Created attachment 1064276 [details] HE bond log files Description of problem: It reports cannot add host when setup Hosted Engine through vlan or bonded network. It will report error when add host to cluster as follows. [ERROR] Cannot automatically add the host to cluster Default: Cannot add Host. Connecting to host via SSH has failed, verify that the host is reachable (IP address, routable address etc.) You may refer to the engine.log file for further details. [ERROR] Failed to execute stage 'Closing up': Cannot add the host to cluster Default Version-Release number of selected component (if applicable): rhev-hypervisor6-6.7-20150813.0.el6ev ovirt-node-3.2.3-18.el6.noarch ovirt-node-plugin-hosted-engine-0.2.0-18.0.el6ev.noarch ovirt-hosted-engine-setup-1.2.5.3-1.el6ev.noarch How reproducible: 100% Steps to Reproduce: Scenario 1: 1. Clean install rhev-hypervisor6-6.7-20150813.0.el6ev 2. Create network through bond # cat /proc/net/bonding/bond1 Ethernet Channel Bonding Driver: v3.7.1 (April 27, 2011) Bonding Mode: fault-tolerance (active-backup) Primary Slave: None Currently Active Slave: p3p1 MII Status: up MII Polling Interval (ms): 100 Up Delay (ms): 0 Down Delay (ms): 0 Slave Interface: p3p1 MII Status: up Speed: 1000 Mbps Duplex: full Link Failure Count: 0 Permanent HW addr: 00:1b:21:36:79:f0 Slave queue ID: 0 Slave Interface: p3p2 MII Status: up Speed: 1000 Mbps Duplex: full Link Failure Count: 0 Permanent HW addr: 00:1b:21:36:79:f1 Slave queue ID: 0 3. Setup hosted engine through ova type. 4. Setup vm to rhevm 5. Select the default cluster to add host Enter the name of the cluster to which you want to add the host (Default) [Default]: Scenario 2: 1. Clean install rhev-hypervisor6-6.7-20150813.0.el6ev 2. Create network through vlan 3. Setup hosted engine through ova type. 4. Setup vm to rhevm 5. Select the default cluster to add host Enter the name of the cluster to which you want to add the host (Default) [Default]: Actual results: 1. It reports error like follows. [ERROR] Cannot automatically add the host to cluster Default: Cannot add Host. Connecting to host via SSH has failed, verify that the host is reachable (IP address, routable address etc.) You may refer to the engine.log file for further details. [ERROR] Failed to execute stage 'Closing up': Cannot add the host to cluster Default Expected results: 1. Setup hosted engine through vlan or bond network succeed. Additional info: No such issue when using em1 as network.

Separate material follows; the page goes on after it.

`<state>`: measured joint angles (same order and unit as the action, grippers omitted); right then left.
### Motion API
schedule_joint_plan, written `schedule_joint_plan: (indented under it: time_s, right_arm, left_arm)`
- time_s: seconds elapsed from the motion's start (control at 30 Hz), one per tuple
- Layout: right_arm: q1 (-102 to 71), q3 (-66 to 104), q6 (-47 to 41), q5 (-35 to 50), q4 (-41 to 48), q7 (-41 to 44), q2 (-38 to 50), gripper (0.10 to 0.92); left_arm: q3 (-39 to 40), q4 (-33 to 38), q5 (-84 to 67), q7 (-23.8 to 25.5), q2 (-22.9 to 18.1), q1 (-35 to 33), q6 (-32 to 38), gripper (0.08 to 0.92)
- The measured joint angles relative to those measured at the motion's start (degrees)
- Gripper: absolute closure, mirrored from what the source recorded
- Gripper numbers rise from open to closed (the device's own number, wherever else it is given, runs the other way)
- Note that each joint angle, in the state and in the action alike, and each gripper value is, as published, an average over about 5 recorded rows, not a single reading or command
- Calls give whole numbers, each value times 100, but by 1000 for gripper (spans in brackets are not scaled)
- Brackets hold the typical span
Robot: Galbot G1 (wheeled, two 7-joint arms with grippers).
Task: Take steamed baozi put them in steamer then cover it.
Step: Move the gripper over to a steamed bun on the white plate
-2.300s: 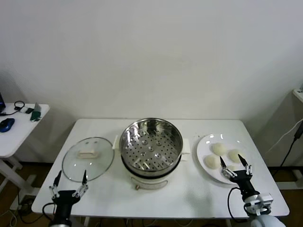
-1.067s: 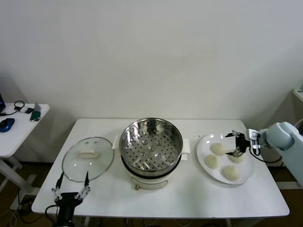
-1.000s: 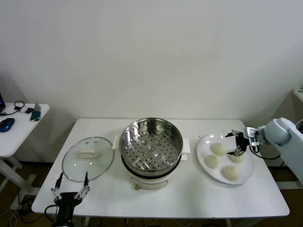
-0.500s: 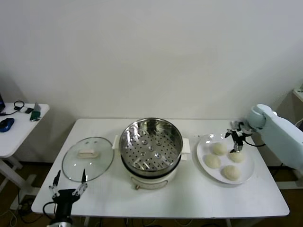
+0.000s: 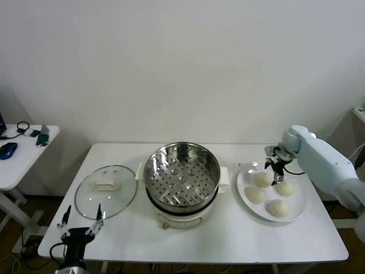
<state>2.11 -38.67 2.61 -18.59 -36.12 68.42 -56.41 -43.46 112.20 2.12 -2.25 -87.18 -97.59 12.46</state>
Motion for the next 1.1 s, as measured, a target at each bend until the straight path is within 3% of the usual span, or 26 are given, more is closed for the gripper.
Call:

Created attachment 1064277 [details] HE vlan log files
2015-08-17 05:10:56 DEBUG otopi.plugins.ovirt_hosted_engine_setup.engine.add_host add_host._closeup:654 Cannot add the host to cluster Default Traceback (most recent call last): File "/usr/share/ovirt-hosted-engine-setup/plugins/ovirt-hosted-engine-setup/engine/add_host.py", line 645, in _closeup File "/usr/lib/python2.6/site-packages/ovirtsdk/infrastructure/brokers.py", line 13280, in add File "/usr/lib/python2.6/site-packages/ovirtsdk/infrastructure/proxy.py", line 88, in add File "/usr/lib/python2.6/site-packages/ovirtsdk/infrastructure/proxy.py", line 118, in request File "/usr/lib/python2.6/site-packages/ovirtsdk/infrastructure/proxy.py", line 146, in __doRequest File "/usr/lib/python2.6/site-packages/ovirtsdk/web/connection.py", line 134, in doRequest RequestError: status: 409 reason: Conflict detail: Cannot add Host. SSH authentication failed, verify authentication parameters are correct (Username/Password, public-key etc.) You may refer to the engine.log file for further details. Not sure what Conflict means here. Juan?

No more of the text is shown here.